I mentioned last week that the Smashing Pumpkins were a major musical role model in my peak adolescence. I also described a 25 minute wankfest Billy Corgan played during the final portion of their otherwise solid gig and during this indulgence I found myself distracted and bothered to start creating in my head a definitive mixtape of that era just to see how heavily the Pumpkins would feature on it.
Then over the weekend I actually attempted to compile an 80 minute track listing of my early teenage years (90 would probably be more appropriate, but alas). These are - for the most part - songs that shaped my attitudes or that I totally loved the hell out of. So it's personal rather than symptomatic of the era itself (no Hanson or Chumbawamba). The first conclusion I can come up with, given the tracks, is that I had absolutely terrible taste in music a decade ago.
I think I've gone great lengths in improving my taste and knowledge of music as an art form since then. I have to think that because I often write about music and need to at least affect the allusion that I'm qualified to determine what good new music is.
When I read reviews or summaries of new music they are often littered with references to obvious influences or sounds of bygone times. As a reviewer, given my taste when I was growing up, I have extremely limited ability to comment on things like this. Indeed while I was referencing and confirming the suitability of my Adolescence Mixtape I realised just how many artists and albums I wish I'd been introduced to or heard on the radio that I might have been able to experience their quality then.

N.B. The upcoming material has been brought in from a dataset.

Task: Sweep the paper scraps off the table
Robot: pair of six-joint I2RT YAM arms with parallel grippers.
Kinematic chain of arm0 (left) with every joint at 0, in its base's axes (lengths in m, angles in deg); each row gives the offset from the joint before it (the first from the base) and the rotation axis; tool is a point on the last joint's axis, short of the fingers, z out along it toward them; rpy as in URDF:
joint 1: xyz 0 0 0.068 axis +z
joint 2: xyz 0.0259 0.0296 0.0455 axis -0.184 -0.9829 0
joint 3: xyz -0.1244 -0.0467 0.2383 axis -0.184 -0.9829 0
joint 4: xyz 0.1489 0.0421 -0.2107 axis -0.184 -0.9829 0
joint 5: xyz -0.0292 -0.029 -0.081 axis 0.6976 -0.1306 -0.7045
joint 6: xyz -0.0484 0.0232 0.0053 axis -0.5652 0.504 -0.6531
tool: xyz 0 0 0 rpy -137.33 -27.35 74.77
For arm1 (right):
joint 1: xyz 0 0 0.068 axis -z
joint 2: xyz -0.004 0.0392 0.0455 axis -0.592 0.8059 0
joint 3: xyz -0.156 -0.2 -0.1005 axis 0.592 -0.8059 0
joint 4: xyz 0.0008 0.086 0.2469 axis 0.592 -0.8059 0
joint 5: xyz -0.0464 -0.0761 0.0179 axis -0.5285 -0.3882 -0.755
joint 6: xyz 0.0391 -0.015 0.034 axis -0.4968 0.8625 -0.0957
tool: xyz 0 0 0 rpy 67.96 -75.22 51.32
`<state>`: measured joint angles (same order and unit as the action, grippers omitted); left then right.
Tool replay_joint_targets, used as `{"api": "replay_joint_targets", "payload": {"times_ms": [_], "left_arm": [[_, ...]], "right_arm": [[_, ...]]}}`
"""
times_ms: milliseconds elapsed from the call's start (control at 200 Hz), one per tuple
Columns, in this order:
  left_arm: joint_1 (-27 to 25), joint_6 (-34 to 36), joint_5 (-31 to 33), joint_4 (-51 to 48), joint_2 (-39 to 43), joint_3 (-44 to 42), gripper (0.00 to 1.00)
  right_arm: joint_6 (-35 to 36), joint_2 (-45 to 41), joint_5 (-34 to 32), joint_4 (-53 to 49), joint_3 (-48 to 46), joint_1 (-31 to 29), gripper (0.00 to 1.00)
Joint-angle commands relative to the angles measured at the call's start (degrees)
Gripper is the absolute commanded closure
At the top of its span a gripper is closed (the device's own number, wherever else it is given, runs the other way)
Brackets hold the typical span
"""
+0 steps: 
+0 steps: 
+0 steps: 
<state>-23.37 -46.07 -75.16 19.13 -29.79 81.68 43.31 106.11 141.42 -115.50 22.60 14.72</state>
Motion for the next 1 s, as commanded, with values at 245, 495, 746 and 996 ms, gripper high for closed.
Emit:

A quick survey of releases I could have listened to (released 97/98) included Ween, Elliot Smith, Belle & Sebastian, the Apples in Stereo, Death Cab for Cutie, Queens of the Stone Age, Beck, Jay-Z, Pavement, Bowie, Yo La Tengo, Radiohead, Missy Elliot, Cypress Hill, Dandy Warhols, Jurrasic 5, Spoon, Neutral Milk Hotel. A few of those albums I listen to the hell out of now (In the Aeroplane Over the Sea!)
Oh, and it seems like I was growing up in a boom time for electronic music with landmark releases from Chemical Brothers, Air, Boards of Canada, Daft Punk, Prodigy, Massive Attack, The Crystal Method among others. Albums that were shaping a whole genre that I would end up being fascinated with, and for the most part it was completely ignored (is this why I spent most of 2003 listening to Trance?)
Indeed all this good music and what was I listening to? This:
1. Smashing Pumpkins - Bullet With Butterfly Wings
2. The Offspring - All I Want
3. Green Day - Brain Stew
4. Smashing Pumpkins - Today
5. Everclear - Everything to Everyone
6. Blink 182 - Dammit
7. Bloodhound Gang - Why's Everybody Always Picking On Me?
8. Foo Fighters - Monkey Wrench
9. Live - Lakinis Juice
10. Fuel - Hemorrhage (In My Hands)
11. The Offspring - Gone Away
12. Smashing Pumpkins - Zero
13. Rage Against The Machine - No Shelter
14. Sugar Ray - RPM
15. Primus - Shake Hands With Beef
16. Presidents of the USA - Lump
17. Regurgitator - !
18. The Living End - Prisoner of Society
19. Grinspoon - Just Ace
20. The Mighty Mighty Bosstones - The Impression That I Get
21. Placebo - Every You Every Me
22. Smashing Pumpkins - Tonight, Tonight
23. Smashing Pumpkins - Disarm
If it had been economically viable at the time to burn these songs on to a CD and give them to my pubescent self it would I would have been ecstatic! Or at least some mood between "angsty" and "goofy" which judging my the selection were my only two moods back then. This has all been highly embarrassing but I feel cleansed now. Thanks Billy.
Also I listened to this compilation and could sing every line of every song. Yeah!